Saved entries

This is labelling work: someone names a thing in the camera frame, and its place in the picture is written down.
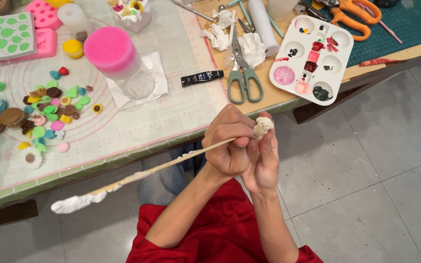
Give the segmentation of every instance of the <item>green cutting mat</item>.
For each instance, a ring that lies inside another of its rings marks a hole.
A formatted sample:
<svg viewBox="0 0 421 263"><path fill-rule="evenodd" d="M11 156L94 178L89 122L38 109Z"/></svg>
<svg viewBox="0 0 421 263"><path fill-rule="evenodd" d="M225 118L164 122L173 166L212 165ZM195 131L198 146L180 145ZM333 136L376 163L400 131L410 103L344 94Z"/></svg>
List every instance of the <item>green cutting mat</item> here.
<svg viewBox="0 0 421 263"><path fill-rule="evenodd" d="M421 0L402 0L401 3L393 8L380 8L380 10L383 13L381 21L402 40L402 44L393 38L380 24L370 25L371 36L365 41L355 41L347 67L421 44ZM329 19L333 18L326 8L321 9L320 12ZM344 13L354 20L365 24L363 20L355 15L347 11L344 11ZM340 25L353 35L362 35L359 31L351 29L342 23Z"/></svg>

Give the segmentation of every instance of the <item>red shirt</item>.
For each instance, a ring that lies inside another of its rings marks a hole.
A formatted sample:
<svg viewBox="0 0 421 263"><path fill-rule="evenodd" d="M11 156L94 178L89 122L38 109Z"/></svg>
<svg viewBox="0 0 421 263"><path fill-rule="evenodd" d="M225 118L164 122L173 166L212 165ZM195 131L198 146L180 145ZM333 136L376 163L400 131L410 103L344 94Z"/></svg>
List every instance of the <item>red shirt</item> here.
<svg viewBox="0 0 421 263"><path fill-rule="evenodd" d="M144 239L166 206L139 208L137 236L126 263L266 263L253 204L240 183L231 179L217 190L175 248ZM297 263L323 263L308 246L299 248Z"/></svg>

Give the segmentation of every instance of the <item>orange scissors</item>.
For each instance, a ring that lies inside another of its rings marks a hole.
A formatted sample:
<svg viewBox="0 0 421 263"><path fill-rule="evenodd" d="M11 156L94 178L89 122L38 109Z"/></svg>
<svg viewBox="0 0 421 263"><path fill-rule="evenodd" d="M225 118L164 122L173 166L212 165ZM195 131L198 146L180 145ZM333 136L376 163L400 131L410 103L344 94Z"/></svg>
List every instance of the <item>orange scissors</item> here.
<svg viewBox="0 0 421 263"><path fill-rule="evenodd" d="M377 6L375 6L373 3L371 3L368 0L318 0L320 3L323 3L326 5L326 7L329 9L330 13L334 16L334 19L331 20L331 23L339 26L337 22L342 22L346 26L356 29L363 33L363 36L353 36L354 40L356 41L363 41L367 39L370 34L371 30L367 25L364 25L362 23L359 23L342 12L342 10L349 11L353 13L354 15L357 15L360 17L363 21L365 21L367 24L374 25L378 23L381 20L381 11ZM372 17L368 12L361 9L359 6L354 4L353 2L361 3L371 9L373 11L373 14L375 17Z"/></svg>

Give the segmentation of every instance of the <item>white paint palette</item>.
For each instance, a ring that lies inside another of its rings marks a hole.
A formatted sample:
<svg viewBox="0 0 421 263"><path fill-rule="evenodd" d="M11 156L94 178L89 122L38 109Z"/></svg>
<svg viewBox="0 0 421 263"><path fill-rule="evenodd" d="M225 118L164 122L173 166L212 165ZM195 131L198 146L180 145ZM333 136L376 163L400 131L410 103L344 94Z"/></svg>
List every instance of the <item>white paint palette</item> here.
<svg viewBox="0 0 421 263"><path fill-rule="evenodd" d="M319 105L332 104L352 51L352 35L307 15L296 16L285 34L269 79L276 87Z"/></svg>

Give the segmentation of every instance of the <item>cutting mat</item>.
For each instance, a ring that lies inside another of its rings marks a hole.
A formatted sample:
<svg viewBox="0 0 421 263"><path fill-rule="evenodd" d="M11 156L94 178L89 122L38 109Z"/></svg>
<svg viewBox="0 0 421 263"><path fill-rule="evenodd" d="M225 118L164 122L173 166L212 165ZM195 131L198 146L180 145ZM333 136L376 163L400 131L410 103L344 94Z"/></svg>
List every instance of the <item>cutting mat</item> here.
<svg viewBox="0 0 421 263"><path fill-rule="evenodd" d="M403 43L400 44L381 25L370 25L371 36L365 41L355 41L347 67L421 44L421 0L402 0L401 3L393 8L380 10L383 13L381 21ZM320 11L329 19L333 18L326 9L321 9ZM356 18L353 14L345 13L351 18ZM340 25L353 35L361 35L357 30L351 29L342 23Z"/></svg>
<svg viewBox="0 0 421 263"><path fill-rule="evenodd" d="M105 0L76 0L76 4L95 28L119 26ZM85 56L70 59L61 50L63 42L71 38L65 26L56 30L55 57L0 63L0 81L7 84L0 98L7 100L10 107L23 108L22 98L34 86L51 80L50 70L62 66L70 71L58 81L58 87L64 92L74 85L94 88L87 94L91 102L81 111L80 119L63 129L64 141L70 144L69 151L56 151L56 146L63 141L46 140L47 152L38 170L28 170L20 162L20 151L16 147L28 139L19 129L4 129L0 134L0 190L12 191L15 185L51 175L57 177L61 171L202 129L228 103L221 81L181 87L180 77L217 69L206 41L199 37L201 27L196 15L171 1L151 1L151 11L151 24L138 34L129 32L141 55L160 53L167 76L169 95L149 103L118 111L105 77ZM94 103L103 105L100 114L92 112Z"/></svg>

* * *

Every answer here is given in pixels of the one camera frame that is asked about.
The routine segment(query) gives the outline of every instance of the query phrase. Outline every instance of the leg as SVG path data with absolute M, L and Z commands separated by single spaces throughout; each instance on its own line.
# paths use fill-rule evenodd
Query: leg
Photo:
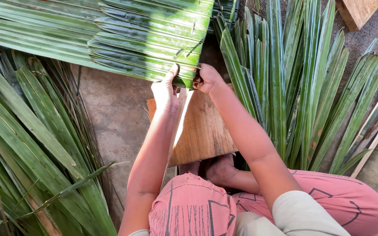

What is expected
Give the count of lines in the data that contain the word "segmentation", and write nothing besides it.

Solution to this task
5